> EXERCISE INSTRUCTIONS
Set the listing down again in full, word for word, with the pictures left out.

> EXERCISE MATERIAL
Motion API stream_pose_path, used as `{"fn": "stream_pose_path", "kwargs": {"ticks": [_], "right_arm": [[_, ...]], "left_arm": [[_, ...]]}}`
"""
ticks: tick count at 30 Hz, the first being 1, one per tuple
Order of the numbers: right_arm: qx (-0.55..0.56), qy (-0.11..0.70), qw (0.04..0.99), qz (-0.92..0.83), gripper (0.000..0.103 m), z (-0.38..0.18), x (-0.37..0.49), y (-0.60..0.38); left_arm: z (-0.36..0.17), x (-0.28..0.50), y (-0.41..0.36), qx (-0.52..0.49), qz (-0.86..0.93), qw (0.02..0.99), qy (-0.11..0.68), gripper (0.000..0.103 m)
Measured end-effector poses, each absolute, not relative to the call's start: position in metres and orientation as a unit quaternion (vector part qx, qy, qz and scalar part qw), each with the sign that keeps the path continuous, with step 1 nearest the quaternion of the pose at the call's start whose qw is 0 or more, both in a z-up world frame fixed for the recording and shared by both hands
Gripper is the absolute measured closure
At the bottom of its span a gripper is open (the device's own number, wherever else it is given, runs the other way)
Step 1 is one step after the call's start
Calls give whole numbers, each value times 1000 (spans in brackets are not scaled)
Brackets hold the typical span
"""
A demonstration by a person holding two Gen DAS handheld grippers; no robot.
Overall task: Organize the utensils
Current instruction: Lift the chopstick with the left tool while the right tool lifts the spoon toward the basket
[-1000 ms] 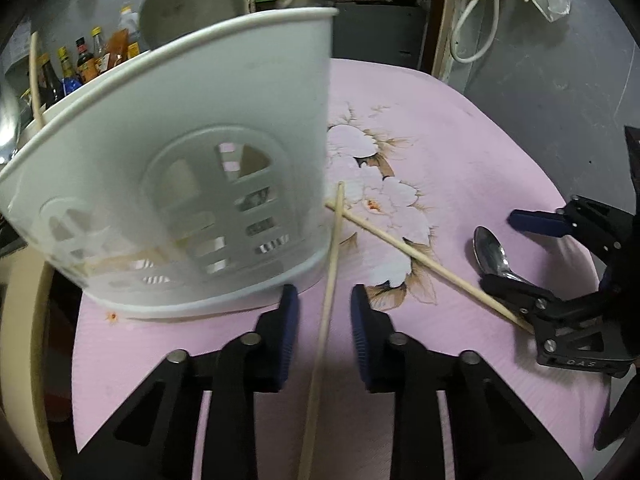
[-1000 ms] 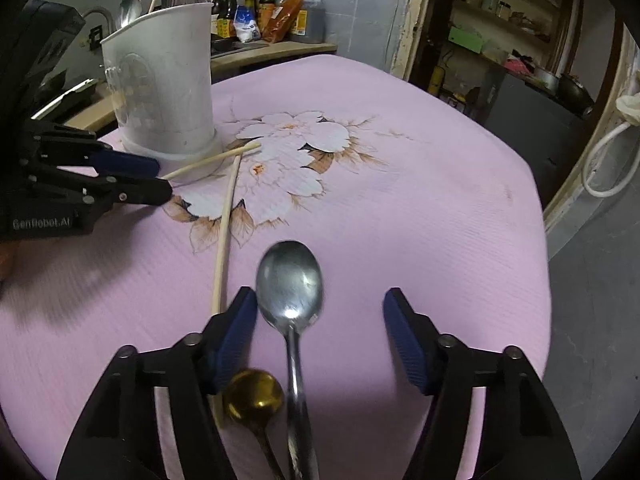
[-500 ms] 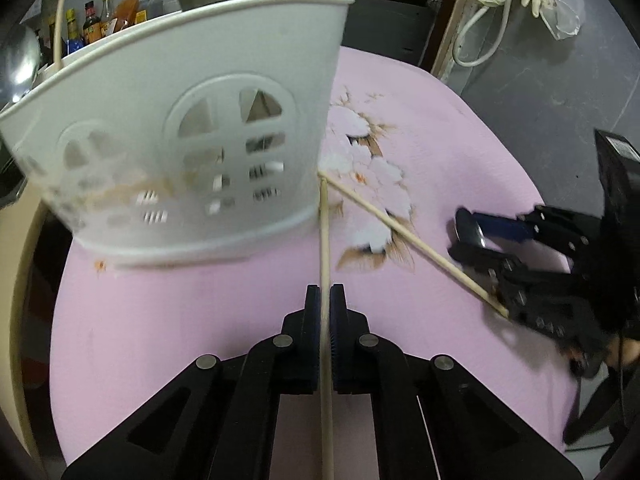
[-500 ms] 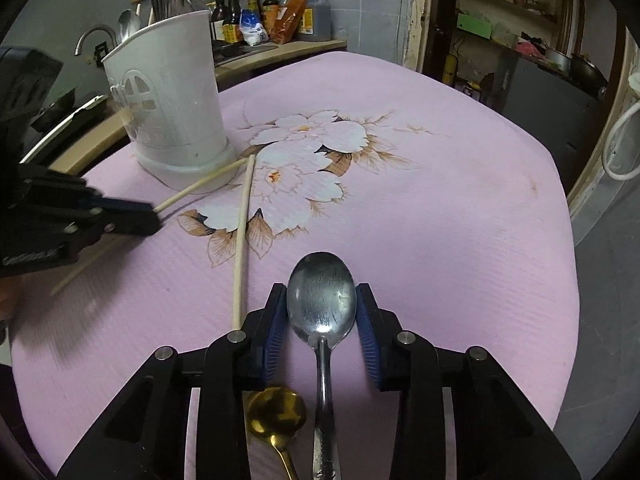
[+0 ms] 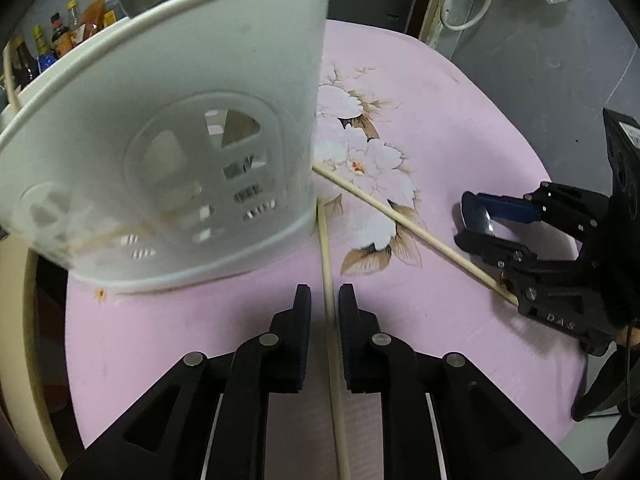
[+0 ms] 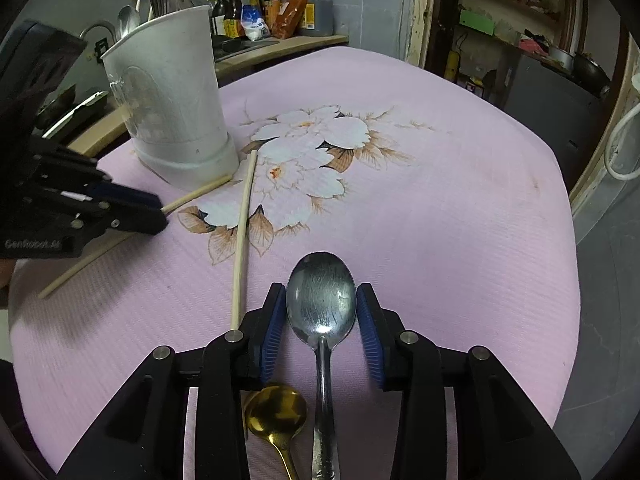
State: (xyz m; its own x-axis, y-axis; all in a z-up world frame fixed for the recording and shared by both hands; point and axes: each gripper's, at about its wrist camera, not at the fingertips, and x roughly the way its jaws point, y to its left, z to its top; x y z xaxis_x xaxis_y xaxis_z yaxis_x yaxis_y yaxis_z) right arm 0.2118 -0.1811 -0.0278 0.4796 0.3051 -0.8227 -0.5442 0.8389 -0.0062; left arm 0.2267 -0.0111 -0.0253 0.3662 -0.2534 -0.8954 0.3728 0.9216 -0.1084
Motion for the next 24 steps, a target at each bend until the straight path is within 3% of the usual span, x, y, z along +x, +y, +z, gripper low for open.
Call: {"fn": "stream_pose_path", "kwargs": {"ticks": [2, 4, 13, 24], "right_arm": [[-128, 450, 847, 252, 68, -28, 214, -182], [-126, 450, 848, 251, 70, -28, 213, -183], [-93, 384, 886, 243, 72, -7, 191, -192], [-42, 238, 943, 231, 72, 42, 154, -199]], "left_arm": [[-26, 228, -8, 49, -194, 826, 527, 93], [-26, 225, -5, 45, -194, 831, 520, 101], [-1, 174, 17, 9, -188, 885, 425, 101], [32, 154, -8, -23, -168, 939, 300, 101]]}}
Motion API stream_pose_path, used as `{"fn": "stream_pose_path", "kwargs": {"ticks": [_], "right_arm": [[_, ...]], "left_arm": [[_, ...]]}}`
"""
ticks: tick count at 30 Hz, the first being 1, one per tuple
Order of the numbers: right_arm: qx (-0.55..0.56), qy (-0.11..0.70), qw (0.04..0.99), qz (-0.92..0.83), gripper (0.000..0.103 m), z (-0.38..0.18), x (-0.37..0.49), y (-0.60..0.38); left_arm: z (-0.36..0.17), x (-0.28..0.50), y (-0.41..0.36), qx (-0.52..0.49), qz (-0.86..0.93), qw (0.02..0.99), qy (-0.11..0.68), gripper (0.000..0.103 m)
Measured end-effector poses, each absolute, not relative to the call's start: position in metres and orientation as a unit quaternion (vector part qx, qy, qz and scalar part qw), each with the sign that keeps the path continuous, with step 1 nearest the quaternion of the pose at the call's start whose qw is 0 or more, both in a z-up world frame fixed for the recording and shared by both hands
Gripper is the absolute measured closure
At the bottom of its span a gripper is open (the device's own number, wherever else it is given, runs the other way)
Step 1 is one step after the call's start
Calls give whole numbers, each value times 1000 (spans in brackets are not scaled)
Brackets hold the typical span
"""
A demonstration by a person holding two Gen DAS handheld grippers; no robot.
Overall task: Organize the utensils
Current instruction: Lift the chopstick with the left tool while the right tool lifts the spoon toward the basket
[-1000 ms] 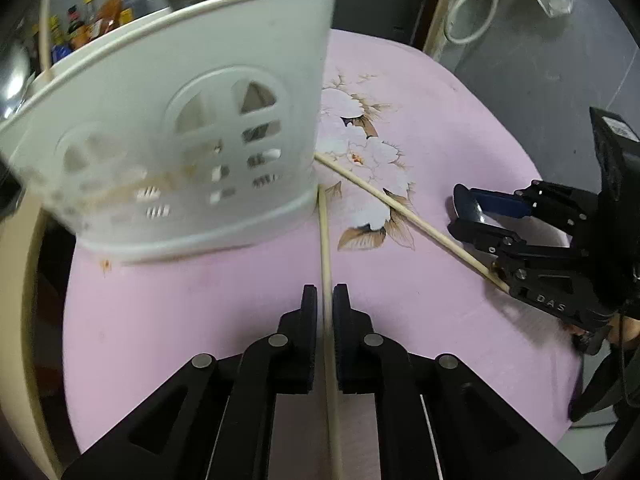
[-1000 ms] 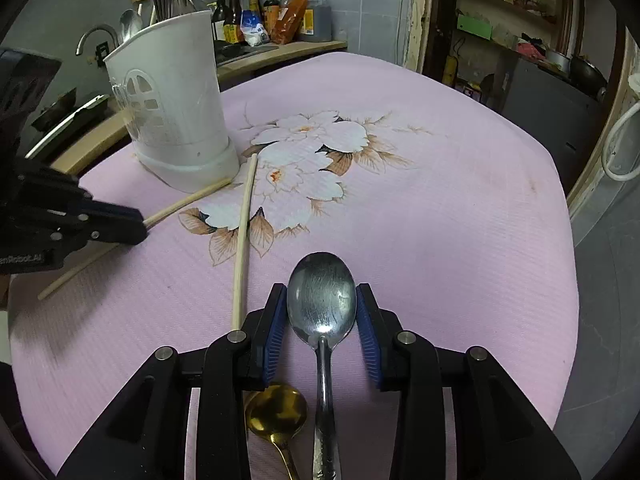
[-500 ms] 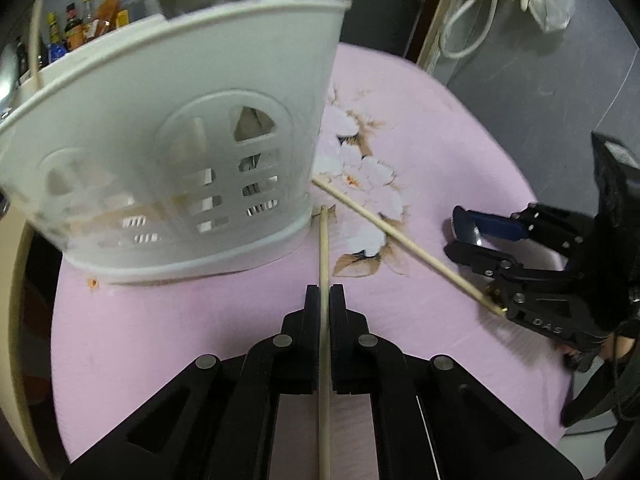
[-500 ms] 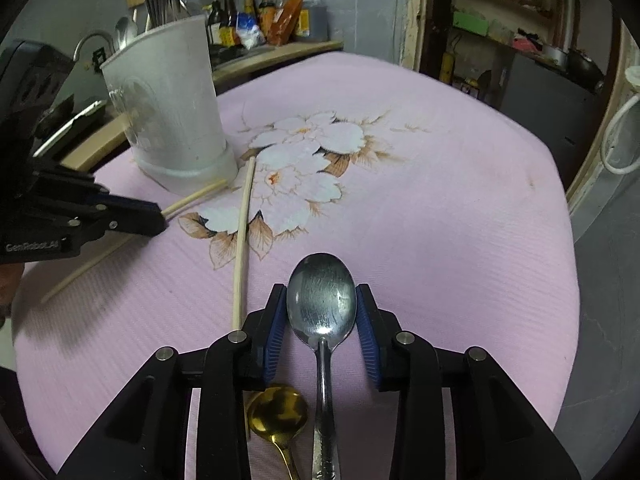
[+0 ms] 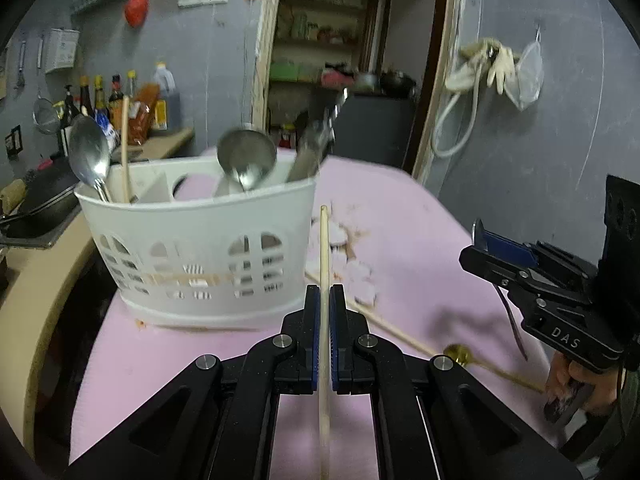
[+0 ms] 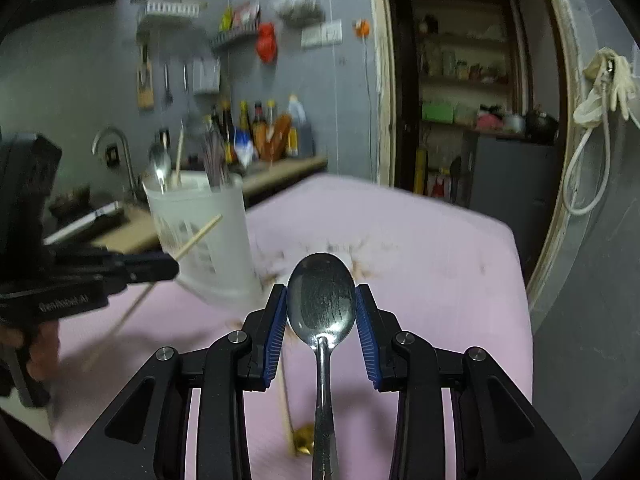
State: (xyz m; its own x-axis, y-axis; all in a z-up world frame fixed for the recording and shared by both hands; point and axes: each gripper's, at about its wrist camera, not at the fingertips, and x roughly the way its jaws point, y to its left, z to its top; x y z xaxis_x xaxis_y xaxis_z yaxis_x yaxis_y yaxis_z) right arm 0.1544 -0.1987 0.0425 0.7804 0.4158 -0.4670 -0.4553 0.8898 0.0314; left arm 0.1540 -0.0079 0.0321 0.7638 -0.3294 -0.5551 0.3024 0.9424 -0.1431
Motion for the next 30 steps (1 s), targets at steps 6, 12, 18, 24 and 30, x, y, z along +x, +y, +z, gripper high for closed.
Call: {"fn": "stream_pose_path", "kwargs": {"ticks": [6, 12, 18, 24, 30], "right_arm": [[0, 189, 950, 250, 72, 70, 153, -192], [31, 148, 946, 286, 72, 102, 158, -175], [59, 99, 940, 320, 72, 131, 166, -152], [87, 46, 934, 343, 72, 152, 175, -121], [118, -1, 938, 326, 72, 151, 192, -96]], "left_arm": [[50, 147, 10, -58, -168, 951, 251, 101], [91, 146, 42, -103, -170, 961, 190, 101], [128, 149, 77, -141, -149, 969, 134, 101], [153, 162, 113, -162, -115, 978, 68, 101], [159, 184, 149, -190, -82, 978, 18, 101]]}}
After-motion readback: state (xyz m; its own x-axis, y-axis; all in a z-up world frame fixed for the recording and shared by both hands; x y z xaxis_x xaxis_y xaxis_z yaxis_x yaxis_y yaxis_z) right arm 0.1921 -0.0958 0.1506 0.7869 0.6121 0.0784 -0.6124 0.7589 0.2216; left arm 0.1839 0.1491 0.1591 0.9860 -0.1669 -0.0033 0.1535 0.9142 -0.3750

> PROBLEM SOLUTION
Motion API stream_pose_path, used as `{"fn": "stream_pose_path", "kwargs": {"ticks": [_], "right_arm": [[_, ...]], "left_arm": [[_, ...]]}}`
"""
ticks: tick count at 30 Hz, the first being 1, one per tuple
Order of the numbers: right_arm: qx (-0.55..0.56), qy (-0.11..0.70), qw (0.04..0.99), qz (-0.92..0.83), gripper (0.000..0.103 m), z (-0.38..0.18), x (-0.37..0.49), y (-0.60..0.38); left_arm: z (-0.36..0.17), x (-0.28..0.50), y (-0.41..0.36), qx (-0.52..0.49), qz (-0.86..0.93), qw (0.02..0.99), qy (-0.11..0.68), gripper (0.000..0.103 m)
Measured end-effector poses, each absolute, not relative to the call's start: position in metres and orientation as a unit quaternion (vector part qx, qy, qz and scalar part qw), each with the sign that keeps the path continuous, with step 1 nearest the quaternion of the pose at the call's start whose qw is 0 or more, both in a z-up world frame fixed for the recording and shared by both hands
Gripper is the absolute measured closure
At the bottom of its span a gripper is open (the device's own number, wherever else it is given, runs the other way)
Step 1 is one step after the call's start
Calls give whole numbers, each value times 1000 (spans in brackets are not scaled)
Brackets hold the typical span
"""
A demonstration by a person holding two Gen DAS handheld grippers; no robot.
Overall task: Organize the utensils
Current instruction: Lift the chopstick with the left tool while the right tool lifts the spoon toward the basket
[-1000 ms] 
[-1000 ms] 
[-500 ms] 
[-500 ms] 
[+0 ms] 
[+0 ms] 
State: (xyz m; its own x-axis, y-axis; all in a z-up world frame fixed for the recording and shared by both hands; point and axes: each gripper's, at about its wrist camera, not at the fingertips, and x roughly the way its jaws point, y to its left, z to its top; x y z xaxis_x xaxis_y xaxis_z yaxis_x yaxis_y yaxis_z) right arm 0.2118 -0.1811 -0.0278 0.4796 0.3051 -0.8227 -0.5442 0.8389 -0.0062; left arm 0.2267 -0.0111 -0.0253 0.3662 -0.2534 -0.8954 0.3728 0.9216 -0.1084
Motion for the next 24 steps, a target at each bend until the straight path is within 3% of the usual span, x, y, z along +x, +y, +z, gripper low for open.
Call: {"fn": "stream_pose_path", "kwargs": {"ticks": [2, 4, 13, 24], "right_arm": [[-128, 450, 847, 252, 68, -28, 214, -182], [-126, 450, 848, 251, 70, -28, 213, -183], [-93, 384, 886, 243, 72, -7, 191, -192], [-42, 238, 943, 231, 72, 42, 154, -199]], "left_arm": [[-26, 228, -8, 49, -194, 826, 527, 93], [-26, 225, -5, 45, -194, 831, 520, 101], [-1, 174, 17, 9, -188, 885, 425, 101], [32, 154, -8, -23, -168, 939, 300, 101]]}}
Motion API stream_pose_path, used as `{"fn": "stream_pose_path", "kwargs": {"ticks": [_], "right_arm": [[_, ...]], "left_arm": [[_, ...]]}}`
"""
ticks: tick count at 30 Hz, the first being 1, one per tuple
Order of the numbers: right_arm: qx (-0.55..0.56), qy (-0.11..0.70), qw (0.04..0.99), qz (-0.92..0.83), gripper (0.000..0.103 m), z (-0.38..0.18), x (-0.37..0.49), y (-0.60..0.38); left_arm: z (-0.36..0.17), x (-0.28..0.50), y (-0.41..0.36), qx (-0.52..0.49), qz (-0.86..0.93), qw (0.02..0.99), qy (-0.11..0.68), gripper (0.000..0.103 m)
Measured end-effector poses, each absolute, not relative to the call's start: position in metres and orientation as a unit quaternion (vector part qx, qy, qz and scalar part qw), each with the sign that keeps the path continuous, with step 1 nearest the quaternion of the pose at the call's start whose qw is 0 or more, both in a z-up world frame fixed for the recording and shared by both hands
Gripper is the absolute measured closure
At the bottom of its span a gripper is open (the device's own number, wherever else it is given, runs the other way)
Step 1 is one step after the call's start
Calls give whole numbers, each value times 1000 (spans in brackets are not scaled)
Brackets hold the typical span
"""
A demonstration by a person holding two Gen DAS handheld grippers; no robot.
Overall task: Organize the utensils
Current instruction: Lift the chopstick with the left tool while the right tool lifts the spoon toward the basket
[-1000 ms] 
[-1000 ms] 
[-500 ms] 
[-500 ms] 
[+0 ms] 
[+0 ms] 
State: (xyz m; its own x-axis, y-axis; all in a z-up world frame fixed for the recording and shared by both hands; point and axes: each gripper's, at about its wrist camera, not at the fingertips, and x roughly the way its jaws point, y to its left, z to its top; x y z xaxis_x xaxis_y xaxis_z yaxis_x yaxis_y yaxis_z) right arm 0.1544 -0.1987 0.0425 0.7804 0.4158 -0.4670 -0.4553 0.8898 0.0314; left arm 0.1540 -0.0079 0.0321 0.7638 -0.3294 -0.5551 0.3024 0.9424 -0.1431
Motion for the next 30 steps (1 s), targets at steps 6, 12, 18, 24 and 30, x, y, z along +x, +y, +z, gripper high for closed.
Call: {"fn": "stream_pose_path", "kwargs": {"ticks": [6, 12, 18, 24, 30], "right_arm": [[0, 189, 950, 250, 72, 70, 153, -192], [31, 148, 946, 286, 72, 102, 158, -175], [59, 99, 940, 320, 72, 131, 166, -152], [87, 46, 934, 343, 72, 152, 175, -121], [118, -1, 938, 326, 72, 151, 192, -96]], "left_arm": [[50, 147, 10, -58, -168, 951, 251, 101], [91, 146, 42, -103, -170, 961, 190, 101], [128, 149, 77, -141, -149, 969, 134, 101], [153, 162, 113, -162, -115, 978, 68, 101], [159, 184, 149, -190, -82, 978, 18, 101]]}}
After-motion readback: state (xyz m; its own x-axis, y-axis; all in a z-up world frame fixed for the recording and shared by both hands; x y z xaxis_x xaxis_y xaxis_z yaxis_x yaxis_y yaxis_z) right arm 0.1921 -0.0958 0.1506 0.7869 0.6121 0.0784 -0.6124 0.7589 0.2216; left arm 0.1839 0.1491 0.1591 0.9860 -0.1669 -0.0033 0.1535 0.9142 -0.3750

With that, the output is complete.